§ Work to be completed
From the listing below, pull out the lines that hold "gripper".

§ Supplied material
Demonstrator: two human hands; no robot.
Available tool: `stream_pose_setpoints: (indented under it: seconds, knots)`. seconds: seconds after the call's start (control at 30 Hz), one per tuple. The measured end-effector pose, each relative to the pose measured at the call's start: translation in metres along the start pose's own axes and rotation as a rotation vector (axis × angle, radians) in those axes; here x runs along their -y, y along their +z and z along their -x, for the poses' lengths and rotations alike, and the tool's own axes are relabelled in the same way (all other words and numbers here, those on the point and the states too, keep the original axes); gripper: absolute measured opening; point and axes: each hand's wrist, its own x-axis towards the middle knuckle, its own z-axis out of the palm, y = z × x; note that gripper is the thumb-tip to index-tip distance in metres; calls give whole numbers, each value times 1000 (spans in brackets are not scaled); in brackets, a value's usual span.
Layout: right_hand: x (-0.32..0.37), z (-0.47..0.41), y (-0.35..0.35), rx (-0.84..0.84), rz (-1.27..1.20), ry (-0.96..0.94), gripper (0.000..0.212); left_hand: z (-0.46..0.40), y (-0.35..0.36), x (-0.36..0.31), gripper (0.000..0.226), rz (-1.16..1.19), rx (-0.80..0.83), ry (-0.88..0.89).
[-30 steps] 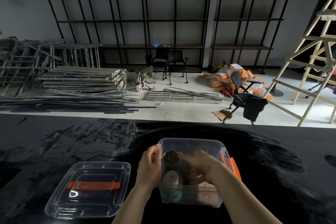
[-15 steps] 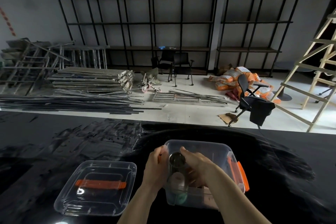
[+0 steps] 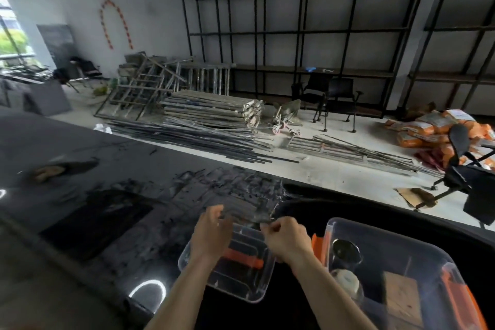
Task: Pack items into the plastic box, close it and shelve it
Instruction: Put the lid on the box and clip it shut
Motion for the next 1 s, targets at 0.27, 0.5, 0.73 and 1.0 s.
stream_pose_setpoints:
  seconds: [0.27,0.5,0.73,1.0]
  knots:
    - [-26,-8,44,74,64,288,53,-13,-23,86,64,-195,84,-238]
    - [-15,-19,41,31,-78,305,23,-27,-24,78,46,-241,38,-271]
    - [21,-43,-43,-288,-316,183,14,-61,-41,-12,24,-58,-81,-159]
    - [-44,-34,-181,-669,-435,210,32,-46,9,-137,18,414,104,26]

§ Solution to this problem
Available tool: `stream_pose_setpoints: (indented under it: seconds, knots)`. seconds: seconds after the call's start (control at 30 Hz), one per tuple. The measured end-effector pose, each relative to the pose measured at the call's start: translation in metres along the start pose's own axes and rotation as a rotation vector (axis × angle, radians) in those axes; here x runs along their -y, y along their +z and z along their -x, for the poses' lengths and rotations alike, and the tool's own axes are relabelled in the same way (all other words and numbers here, those on the point and the states too, keep the original axes); gripper: absolute measured opening; point and axes: each hand's wrist, its own x-axis towards the middle knuckle, its own z-axis out of the palm, y = z × x; note that gripper is the thumb-tip to index-tip distance in metres; calls give whole numbers, each value times 1000 (spans in brackets are not scaled); in brackets, a value's usual span.
Layout: right_hand: x (-0.32..0.37), z (-0.47..0.41), y (-0.35..0.35), rx (-0.84..0.84), rz (-1.27..1.20), ry (-0.96..0.94), gripper (0.000..0.212); left_hand: z (-0.46..0.40), y (-0.35..0.36), x (-0.36..0.31), gripper (0.000..0.226), rz (-1.16..1.19), rx (-0.80..0.83), ry (-0.88..0.89).

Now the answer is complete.